Golden Gate currently operates regional campuses in Brea, Calif.; Vancouver, Wash.; Phoenix, Ariz.; and Denver. An additional teaching site in New Mexico is not operating during the current academic year.
Trustees received a report stating that the seminary’s operating budget for the current fiscal year has increased to $7.68 million, up almost a quarter of a million dollars from the $7.44 million figure approved last April.
Among expenditures in the revised budget, nearly half of the increase involves a projected one-time merit bonus averaging 3 percent for all GGBTS employees. However, the revised budget contains “no other provision for across-the-board salary increases,” according to the report.
By voting to hire Rudolph D. González as associate pastor of New Testament studies, trustees reduced the number of faculty vacancies by one-fourth at the seminary’s main campus. Golden Gate officials noted the action also was historic, since Gonzalez becomes the first Hispanic professor of biblical studies ever hired at a Southern Baptist seminary.
González, 45, was appointed guest professor of New Testament studies at Golden Gate earlier this spring after serving as assistant professor of New Testament and Greek at Criswell College in Dallas. He also has taught at McLennan Community College in Waco, Texas, and was a graduate research and teaching assistant at Baylor University, also in Waco.
From 1994-95, González was pastor of Primera Iglesia Bautista Mexicana in Dallas.

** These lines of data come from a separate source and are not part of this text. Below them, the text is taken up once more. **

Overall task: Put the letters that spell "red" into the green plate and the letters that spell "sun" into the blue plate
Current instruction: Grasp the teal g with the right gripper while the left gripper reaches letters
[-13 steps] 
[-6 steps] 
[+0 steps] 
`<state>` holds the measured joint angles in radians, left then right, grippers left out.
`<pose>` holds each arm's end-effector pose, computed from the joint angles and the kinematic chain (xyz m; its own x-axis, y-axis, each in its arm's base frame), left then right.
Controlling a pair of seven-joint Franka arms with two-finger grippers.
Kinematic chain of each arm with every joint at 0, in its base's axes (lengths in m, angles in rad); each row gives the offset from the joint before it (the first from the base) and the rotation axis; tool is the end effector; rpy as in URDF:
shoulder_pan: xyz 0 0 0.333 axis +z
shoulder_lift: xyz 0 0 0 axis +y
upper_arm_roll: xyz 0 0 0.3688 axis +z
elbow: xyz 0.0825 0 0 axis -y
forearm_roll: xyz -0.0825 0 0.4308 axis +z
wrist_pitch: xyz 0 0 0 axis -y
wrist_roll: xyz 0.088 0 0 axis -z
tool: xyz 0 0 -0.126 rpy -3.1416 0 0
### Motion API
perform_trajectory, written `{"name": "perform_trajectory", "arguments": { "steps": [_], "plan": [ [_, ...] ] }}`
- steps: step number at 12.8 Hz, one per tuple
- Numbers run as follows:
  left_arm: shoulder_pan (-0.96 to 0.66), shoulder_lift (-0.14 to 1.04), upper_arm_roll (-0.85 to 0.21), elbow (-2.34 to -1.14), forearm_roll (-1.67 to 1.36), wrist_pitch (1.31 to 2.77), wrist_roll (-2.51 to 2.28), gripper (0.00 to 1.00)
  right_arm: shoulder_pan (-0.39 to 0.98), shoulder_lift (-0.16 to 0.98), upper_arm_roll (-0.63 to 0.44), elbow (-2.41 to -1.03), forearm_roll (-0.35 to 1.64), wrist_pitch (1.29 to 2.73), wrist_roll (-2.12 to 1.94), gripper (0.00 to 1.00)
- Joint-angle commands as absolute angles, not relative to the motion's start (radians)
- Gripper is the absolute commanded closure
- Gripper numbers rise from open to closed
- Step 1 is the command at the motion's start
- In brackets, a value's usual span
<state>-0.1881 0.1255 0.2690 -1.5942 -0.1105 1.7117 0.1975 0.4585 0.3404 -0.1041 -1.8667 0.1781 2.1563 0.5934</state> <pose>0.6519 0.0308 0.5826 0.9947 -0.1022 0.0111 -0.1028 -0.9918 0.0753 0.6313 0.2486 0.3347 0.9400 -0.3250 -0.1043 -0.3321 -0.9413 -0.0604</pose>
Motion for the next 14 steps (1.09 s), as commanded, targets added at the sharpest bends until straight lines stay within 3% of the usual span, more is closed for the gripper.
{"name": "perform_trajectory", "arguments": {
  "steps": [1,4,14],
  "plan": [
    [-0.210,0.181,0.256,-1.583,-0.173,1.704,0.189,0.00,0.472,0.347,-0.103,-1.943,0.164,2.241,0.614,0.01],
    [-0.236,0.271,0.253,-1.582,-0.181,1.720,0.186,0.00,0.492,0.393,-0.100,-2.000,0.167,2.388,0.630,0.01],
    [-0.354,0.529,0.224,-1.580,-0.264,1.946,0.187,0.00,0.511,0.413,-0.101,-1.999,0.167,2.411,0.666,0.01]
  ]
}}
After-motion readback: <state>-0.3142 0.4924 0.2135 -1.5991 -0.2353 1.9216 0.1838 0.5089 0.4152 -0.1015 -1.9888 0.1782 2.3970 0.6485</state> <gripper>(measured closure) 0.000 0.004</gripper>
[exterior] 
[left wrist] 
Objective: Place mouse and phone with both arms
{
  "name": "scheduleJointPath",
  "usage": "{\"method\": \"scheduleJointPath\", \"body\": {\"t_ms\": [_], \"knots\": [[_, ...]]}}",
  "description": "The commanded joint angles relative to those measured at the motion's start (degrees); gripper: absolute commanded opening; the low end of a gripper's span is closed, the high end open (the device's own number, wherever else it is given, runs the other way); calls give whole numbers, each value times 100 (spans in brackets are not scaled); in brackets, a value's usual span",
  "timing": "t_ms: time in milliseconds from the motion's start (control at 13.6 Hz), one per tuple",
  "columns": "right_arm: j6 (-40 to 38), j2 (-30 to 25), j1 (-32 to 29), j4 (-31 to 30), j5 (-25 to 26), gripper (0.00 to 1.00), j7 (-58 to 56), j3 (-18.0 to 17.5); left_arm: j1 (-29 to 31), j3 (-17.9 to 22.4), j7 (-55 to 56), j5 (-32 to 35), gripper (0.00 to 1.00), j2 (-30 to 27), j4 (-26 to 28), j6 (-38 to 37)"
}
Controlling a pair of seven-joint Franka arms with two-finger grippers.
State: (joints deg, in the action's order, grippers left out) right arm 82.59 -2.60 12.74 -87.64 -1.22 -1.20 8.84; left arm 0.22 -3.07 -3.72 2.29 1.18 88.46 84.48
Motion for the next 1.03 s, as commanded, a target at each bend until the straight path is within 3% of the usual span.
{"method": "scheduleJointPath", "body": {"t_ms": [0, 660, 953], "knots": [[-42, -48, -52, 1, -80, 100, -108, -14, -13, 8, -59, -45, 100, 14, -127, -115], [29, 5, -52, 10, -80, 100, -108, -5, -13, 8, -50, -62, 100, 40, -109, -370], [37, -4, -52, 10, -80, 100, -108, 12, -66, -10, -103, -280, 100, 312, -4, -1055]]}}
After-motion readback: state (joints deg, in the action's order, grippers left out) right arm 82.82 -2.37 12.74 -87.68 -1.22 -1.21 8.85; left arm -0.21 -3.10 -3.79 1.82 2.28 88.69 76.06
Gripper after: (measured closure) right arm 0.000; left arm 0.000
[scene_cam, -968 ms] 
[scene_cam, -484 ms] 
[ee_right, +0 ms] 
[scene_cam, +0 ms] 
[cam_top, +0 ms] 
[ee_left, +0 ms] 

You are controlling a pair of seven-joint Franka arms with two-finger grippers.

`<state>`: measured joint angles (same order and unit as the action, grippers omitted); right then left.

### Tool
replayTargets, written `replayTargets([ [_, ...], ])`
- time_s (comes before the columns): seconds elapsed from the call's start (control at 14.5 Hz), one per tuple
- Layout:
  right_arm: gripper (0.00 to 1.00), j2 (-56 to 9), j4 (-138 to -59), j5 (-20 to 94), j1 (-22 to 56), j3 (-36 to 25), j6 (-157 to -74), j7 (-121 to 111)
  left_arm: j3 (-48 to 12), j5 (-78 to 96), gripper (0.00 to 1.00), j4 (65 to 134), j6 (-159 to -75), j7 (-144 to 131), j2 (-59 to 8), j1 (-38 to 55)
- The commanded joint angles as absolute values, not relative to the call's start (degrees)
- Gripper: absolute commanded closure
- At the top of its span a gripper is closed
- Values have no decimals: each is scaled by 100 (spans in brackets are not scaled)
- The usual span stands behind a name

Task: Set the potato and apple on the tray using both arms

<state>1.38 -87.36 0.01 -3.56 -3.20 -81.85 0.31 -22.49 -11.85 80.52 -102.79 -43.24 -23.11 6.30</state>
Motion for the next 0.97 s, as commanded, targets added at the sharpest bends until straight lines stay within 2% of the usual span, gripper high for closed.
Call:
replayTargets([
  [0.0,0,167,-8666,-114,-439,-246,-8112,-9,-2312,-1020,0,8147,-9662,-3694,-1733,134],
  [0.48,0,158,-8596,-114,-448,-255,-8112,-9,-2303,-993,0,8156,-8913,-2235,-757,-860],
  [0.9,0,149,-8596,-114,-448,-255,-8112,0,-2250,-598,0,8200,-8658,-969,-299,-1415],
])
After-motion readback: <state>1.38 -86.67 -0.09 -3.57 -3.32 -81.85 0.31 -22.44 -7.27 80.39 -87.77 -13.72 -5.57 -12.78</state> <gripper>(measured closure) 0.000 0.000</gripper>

González holds graduate degrees from Southwestern Baptist Theological Seminary and Princeton Theological Seminary. He currently is completing his Ph.D. degree in biblical studies and philosophy at Baylor.
David George, a pastor from Arlington, Texas, and chairman of the trustees’ instruction committee, commented on the historic election of González to the Golden Gate Seminary faculty.
“I think it’s important for you to know that he is of Mexican heritage, but we elected him because he is a solid New Testament scholar,” George said.
In what seminary officials believe to be another first, GGBTS moved a step closer to becoming the first Southern Baptist seminary to offer an entire masters degree program on the campus of a local church. Trustees approved plans to offer one-half of the master of arts in theological studies degree at Saddleback Valley Community Church in Lake Forest, Calif.
More than 50 students already have received MATS instruction in a pilot program at Saddleback. Classes currently are suspended, however, pending development of adequate library resources required to support the graduate-level courses, a seminary official reported.
Rick Melick, GGBTS provost, said the seminary expects to offer the entire degree at Saddleback once accrediting agencies approve the plan.
In other business, trustees:
— approved a draft report of a self-study conducted as part of the seminary’s application for accreditation renewal by two accrediting agencies.
— granted sabbatical leaves beginning in 1999 for three professors; Michael Thompson, one year, and Gary Pearson and Michael Martin, six months each.